It is Friday, let's start with the good news.
In United States v. Vazquez-Hernandez, --- F.3d ---, Case No. 15-10009 (9th Cir. 2017), the Court vacated the defendant's attempted illegal reentry conviction on plain-error review.
The defendant was washing windows on the South side of a port of entry, but technically within U.S. territory. Agents arrested him. The district court failed to instruct the jury that, to sustain the conviction, the government needed to prove the defendant attempted to enter free from official restraint. The jury convicted.
On appeal, the Ninth Circuit, explained, "[t]he Fifth and Sixth Amendments require
criminal convictions to rest upon a jury determination that
the defendant is guilty of every element of the crime with
which he is charged beyond a reasonable doubt. United
States v. Gaudin, 515 U.S. 506, 509–10 (1995). Jury
instructions misstate the essential elements of an offense
when they do not adequately link the intent element of a
crime with the required object of that intent."
And that was the error in failing to instruct on official restraint. Moreover, as to intent to enter free from official restrain, the evidence was insufficient. Thus, there can be no retrial.
If you have an attempted 1326 near the border, this case is a must read.

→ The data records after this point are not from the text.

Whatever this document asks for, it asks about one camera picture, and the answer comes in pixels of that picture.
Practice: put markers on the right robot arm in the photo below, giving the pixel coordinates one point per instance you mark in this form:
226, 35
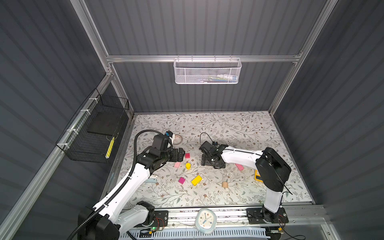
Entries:
274, 171

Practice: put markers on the white wire mesh basket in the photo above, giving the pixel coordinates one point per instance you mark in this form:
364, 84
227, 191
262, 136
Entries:
207, 71

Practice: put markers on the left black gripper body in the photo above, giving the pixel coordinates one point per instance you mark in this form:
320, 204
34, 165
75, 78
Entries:
171, 156

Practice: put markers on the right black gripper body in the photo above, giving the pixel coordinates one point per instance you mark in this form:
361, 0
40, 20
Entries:
207, 161

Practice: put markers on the yellow rectangular block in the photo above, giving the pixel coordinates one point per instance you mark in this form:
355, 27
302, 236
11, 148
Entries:
196, 180

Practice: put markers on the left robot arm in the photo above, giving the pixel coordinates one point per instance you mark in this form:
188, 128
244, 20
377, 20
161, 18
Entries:
105, 220

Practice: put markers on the black wire basket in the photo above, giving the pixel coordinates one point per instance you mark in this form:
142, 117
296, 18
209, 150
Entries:
79, 145

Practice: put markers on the roll of clear tape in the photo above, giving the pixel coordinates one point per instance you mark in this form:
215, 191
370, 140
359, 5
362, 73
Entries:
177, 139

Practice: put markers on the magenta square block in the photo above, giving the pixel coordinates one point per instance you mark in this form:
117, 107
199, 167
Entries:
182, 180

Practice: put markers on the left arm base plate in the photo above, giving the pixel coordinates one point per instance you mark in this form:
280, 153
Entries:
156, 219

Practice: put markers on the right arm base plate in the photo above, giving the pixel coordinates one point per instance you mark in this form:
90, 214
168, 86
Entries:
264, 216

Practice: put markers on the white round clock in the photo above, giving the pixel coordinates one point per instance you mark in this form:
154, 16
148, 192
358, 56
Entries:
206, 221

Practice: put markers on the yellow calculator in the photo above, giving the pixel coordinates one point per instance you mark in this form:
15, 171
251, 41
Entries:
258, 176

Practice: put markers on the black foam pad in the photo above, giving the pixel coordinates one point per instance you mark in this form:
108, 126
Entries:
105, 124

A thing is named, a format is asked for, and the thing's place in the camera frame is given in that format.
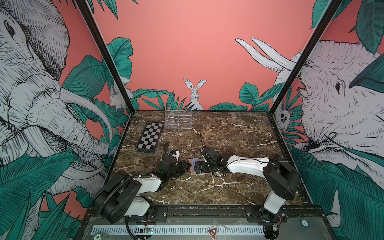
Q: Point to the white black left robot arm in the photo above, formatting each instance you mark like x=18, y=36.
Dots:
x=122, y=196

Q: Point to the black corner frame post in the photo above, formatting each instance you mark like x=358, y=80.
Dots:
x=97, y=36
x=324, y=21

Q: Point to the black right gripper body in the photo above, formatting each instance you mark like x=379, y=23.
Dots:
x=206, y=167

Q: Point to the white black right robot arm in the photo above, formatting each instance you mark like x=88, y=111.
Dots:
x=283, y=178

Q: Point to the red triangle warning sticker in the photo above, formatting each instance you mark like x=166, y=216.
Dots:
x=212, y=232

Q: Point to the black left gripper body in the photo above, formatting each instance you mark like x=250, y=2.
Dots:
x=178, y=170

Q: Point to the black corner frame post right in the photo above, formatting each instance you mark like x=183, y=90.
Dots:
x=324, y=21

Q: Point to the black front mounting rail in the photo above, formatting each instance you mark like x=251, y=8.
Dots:
x=251, y=213

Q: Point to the clear acrylic organizer box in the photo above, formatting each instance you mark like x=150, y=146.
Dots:
x=178, y=120

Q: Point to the black white checkered board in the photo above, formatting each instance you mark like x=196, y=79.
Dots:
x=150, y=137

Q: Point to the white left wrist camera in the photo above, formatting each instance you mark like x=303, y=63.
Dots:
x=175, y=154

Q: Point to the black corner frame post left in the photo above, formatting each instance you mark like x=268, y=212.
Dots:
x=97, y=36

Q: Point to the white perforated cable tray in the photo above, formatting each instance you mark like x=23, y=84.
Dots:
x=178, y=230

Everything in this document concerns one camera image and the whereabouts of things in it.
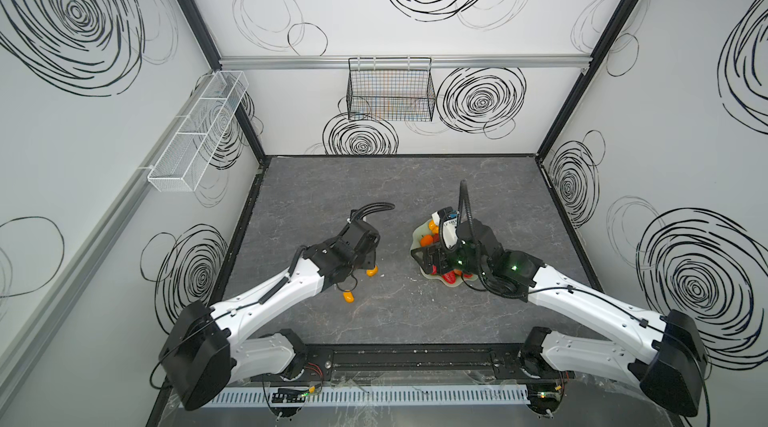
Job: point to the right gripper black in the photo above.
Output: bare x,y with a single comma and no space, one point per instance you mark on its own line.
429,245

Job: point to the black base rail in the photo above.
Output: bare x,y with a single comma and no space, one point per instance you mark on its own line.
500,361

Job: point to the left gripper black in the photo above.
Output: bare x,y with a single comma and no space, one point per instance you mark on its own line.
365,244

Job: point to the light green wavy fruit bowl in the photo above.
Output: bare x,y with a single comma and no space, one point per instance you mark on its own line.
435,261

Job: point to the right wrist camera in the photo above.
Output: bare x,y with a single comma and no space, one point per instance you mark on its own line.
446,221

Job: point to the white slotted cable duct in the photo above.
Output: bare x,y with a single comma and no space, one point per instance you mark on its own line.
348,396

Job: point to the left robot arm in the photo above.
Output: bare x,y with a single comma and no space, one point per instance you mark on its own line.
210,347

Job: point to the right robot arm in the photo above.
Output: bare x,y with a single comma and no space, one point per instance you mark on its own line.
662,355

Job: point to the black wire wall basket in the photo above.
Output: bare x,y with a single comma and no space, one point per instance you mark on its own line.
390,88

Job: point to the white mesh wall shelf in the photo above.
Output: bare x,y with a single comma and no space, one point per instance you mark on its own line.
185,159

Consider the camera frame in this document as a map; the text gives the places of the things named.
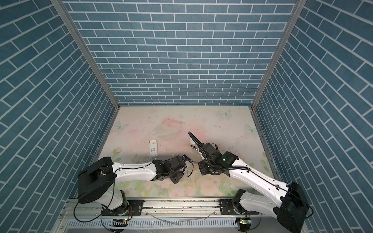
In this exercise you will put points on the right controller board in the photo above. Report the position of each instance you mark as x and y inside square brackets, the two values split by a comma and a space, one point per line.
[243, 224]

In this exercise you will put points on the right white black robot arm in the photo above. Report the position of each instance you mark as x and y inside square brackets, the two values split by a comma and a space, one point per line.
[285, 202]

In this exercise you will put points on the left aluminium corner post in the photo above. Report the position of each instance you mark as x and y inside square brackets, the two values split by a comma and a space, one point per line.
[69, 23]

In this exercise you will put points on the left controller board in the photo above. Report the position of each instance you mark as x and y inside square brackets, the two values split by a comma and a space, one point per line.
[118, 225]

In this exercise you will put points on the aluminium corner post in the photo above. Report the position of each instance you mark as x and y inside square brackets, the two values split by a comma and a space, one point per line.
[69, 23]
[279, 49]

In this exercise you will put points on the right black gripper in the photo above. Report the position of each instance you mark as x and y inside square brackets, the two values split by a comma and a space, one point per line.
[202, 170]

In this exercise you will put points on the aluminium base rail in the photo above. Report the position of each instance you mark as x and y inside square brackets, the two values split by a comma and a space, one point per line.
[184, 208]

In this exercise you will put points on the grey white remote control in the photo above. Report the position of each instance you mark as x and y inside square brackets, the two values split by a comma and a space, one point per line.
[189, 166]

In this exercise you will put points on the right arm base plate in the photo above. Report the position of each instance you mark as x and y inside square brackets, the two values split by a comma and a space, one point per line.
[229, 207]

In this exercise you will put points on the white vented strip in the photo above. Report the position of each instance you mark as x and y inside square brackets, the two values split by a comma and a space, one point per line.
[153, 223]

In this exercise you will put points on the right aluminium corner post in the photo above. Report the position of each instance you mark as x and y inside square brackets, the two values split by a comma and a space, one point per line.
[279, 49]

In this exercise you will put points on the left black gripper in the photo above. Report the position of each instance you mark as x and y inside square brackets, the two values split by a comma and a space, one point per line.
[180, 176]

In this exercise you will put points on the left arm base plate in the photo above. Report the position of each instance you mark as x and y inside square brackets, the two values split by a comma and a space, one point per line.
[130, 208]

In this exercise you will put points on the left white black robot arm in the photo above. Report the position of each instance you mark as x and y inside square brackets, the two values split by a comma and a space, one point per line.
[97, 182]

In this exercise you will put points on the controller board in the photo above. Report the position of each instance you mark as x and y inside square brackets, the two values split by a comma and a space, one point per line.
[118, 225]
[243, 224]

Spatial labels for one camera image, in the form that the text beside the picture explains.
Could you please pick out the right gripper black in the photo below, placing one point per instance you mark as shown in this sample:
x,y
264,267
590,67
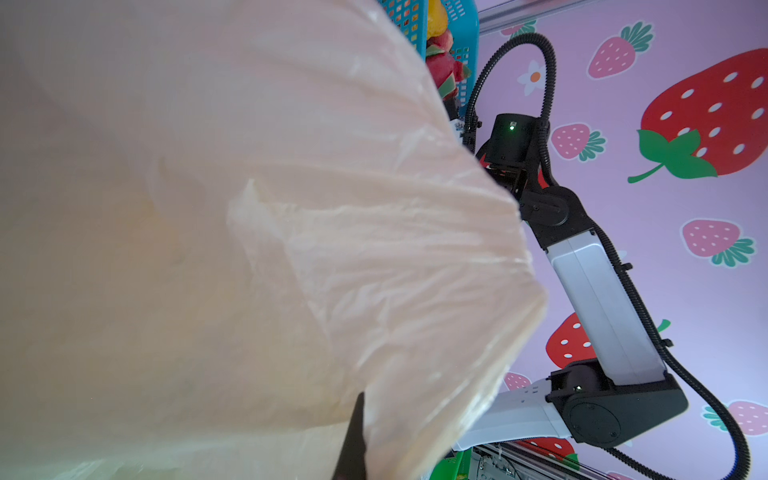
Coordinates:
x,y
511,156

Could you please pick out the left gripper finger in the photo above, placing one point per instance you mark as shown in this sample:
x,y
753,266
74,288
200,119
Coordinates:
x,y
351,461

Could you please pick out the translucent beige plastic bag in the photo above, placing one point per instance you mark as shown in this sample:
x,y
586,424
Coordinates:
x,y
221,223

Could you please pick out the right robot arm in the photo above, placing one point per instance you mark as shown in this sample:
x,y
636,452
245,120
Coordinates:
x,y
633,383

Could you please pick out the pink fake dragon fruit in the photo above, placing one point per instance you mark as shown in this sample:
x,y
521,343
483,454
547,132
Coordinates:
x,y
447,72

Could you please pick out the orange yellow fake mango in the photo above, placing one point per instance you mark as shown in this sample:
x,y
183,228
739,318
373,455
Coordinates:
x,y
437,18

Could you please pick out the teal plastic basket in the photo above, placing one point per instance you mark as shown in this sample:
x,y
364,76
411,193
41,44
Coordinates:
x,y
410,18

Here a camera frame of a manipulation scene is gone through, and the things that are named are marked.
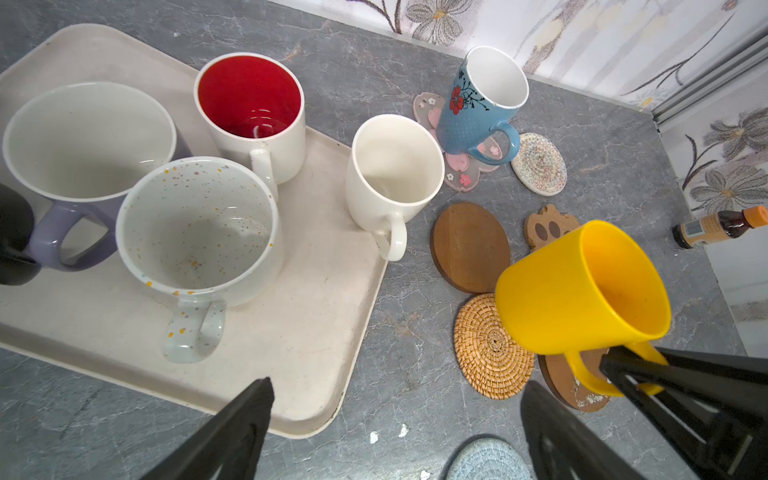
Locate yellow mug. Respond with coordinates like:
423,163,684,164
494,220,672,396

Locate blue mug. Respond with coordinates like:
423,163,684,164
436,46,529,166

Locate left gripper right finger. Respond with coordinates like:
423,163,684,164
520,381,643,480

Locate dark brown glossy round coaster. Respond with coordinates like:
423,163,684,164
537,355,611,413

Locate brown paw print coaster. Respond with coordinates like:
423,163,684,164
524,204,580,252

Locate lavender mug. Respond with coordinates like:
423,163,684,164
2,82,191,272

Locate red interior white mug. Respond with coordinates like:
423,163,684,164
193,52,306,197

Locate white braided round coaster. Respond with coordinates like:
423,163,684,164
511,133,567,197

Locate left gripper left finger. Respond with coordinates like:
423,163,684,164
144,377,275,479

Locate grey blue round coaster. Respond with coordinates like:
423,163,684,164
445,437,532,480

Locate pink cherry blossom coaster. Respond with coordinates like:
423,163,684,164
413,92,503,192

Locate brown round wooden coaster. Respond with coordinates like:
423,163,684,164
430,202,511,294

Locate beige plastic tray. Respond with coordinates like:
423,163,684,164
1,24,387,438

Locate small brown bottle orange cap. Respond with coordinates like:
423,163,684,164
672,205,767,249

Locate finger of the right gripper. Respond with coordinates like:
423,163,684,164
600,347,767,420
611,374,767,479

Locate woven rattan round coaster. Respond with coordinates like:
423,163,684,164
454,293,535,400

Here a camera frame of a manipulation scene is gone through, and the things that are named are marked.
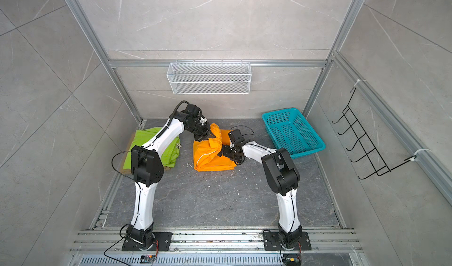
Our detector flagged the orange shorts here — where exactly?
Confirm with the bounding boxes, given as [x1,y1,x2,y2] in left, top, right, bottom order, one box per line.
[193,124,237,172]

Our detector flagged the lime green shorts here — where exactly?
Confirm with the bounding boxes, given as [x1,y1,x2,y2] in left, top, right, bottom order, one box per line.
[122,126,181,171]

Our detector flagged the teal plastic basket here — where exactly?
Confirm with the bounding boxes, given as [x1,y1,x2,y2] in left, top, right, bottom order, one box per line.
[262,108,326,159]

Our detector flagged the khaki tan shorts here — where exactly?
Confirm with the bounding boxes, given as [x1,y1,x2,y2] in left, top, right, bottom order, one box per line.
[119,167,132,175]

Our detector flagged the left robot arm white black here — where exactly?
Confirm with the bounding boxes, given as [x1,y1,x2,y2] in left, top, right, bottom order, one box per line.
[126,113,214,251]

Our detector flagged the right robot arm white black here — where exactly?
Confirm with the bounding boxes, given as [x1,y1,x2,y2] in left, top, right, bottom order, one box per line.
[218,141,303,248]

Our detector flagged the yellow black connector right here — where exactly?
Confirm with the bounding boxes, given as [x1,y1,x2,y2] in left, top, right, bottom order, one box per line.
[281,254,302,266]

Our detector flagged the small green circuit board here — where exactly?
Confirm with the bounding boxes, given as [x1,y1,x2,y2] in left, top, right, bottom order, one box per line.
[140,254,158,264]

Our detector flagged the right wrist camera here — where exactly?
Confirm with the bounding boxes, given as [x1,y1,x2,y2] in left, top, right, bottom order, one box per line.
[228,129,245,147]

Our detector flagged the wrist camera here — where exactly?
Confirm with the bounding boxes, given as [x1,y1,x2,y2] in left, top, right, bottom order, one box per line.
[228,129,245,147]
[183,104,202,120]

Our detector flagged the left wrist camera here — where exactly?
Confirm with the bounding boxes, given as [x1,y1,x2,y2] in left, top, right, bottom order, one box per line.
[183,104,202,120]

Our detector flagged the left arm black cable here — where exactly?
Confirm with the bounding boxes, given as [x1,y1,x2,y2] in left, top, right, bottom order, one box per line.
[167,100,190,125]

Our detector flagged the white wire mesh basket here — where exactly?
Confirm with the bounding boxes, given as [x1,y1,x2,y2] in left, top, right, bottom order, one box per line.
[167,62,252,95]

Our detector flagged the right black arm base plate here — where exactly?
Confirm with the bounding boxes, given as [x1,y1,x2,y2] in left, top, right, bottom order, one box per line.
[262,230,312,251]

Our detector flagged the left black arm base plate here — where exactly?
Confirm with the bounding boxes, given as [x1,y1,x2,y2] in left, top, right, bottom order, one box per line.
[121,232,173,252]

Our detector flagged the black wire hook rack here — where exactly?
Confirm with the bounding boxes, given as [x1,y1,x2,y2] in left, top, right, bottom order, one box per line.
[331,87,418,181]

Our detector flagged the aluminium frame rail front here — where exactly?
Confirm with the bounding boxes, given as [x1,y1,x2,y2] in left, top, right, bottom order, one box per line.
[69,228,363,254]

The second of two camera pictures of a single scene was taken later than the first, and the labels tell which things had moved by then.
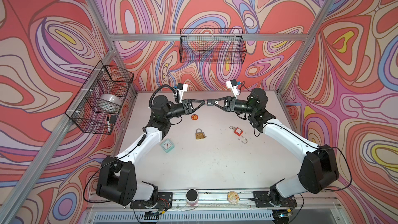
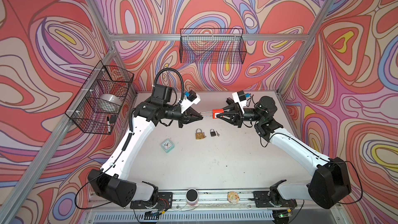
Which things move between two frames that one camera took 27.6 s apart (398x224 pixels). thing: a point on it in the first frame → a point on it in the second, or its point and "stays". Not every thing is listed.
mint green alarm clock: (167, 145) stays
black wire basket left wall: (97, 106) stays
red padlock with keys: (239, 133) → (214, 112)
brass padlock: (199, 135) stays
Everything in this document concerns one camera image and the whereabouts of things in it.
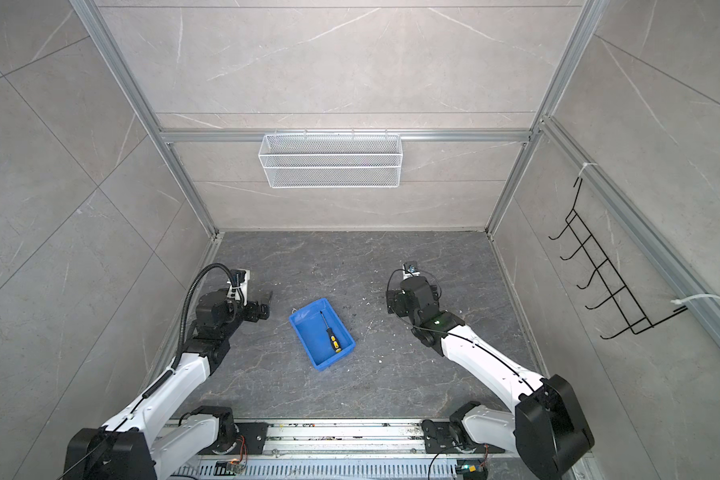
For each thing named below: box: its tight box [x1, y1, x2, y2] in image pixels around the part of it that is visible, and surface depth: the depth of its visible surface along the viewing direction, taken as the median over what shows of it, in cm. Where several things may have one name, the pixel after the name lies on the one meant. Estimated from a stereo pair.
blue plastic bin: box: [289, 298, 356, 371], surface depth 92 cm
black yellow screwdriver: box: [319, 310, 342, 353], surface depth 90 cm
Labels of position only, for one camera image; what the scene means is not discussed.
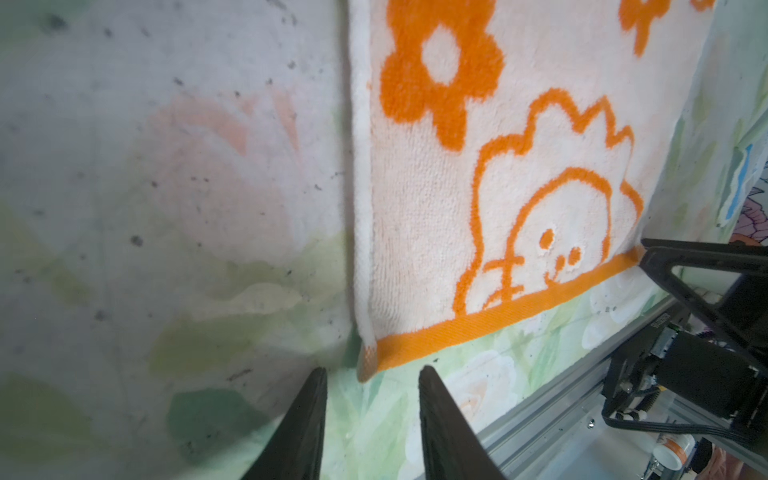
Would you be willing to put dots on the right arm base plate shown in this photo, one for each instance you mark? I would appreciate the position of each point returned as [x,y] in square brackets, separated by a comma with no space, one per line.
[696,369]

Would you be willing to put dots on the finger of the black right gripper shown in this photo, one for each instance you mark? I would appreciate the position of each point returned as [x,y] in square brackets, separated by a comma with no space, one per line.
[740,318]

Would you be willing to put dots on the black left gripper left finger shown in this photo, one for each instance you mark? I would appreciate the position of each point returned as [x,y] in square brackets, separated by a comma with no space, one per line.
[295,449]

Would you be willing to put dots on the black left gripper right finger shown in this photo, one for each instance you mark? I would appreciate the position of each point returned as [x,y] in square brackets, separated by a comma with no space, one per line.
[451,450]

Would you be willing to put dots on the orange white towel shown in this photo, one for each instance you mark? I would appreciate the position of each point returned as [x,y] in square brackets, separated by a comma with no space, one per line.
[505,155]

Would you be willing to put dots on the aluminium front rail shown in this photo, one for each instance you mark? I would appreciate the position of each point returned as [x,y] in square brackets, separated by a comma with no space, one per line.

In Robertson v. Pichon, --- F.3d ---, Case No. 15-16463 (9th Cir. 2017), the Court affirmed the denial of habeas in a case where the petitioner invoked his right to counsel in response to a request to take a chemical test in the DUI context. The Court held that because the Supreme Court has not
addressed whether a defendant’s request for counsel in
response to a request to submit to a chemical test constitutes
an invocation of his Miranda rights for purposes of any future
custodial interrogations, the state court’s ruling that the
admission of Robertson’s statements did not violate Miranda
and Edwards is not objectively unreasonable.
Luckily, Chief Judge Thomas concurred to explain that the result was compelled by the AEDPA standard
of review, but wrote that if the appeal were on direct review, it might be a different outcome.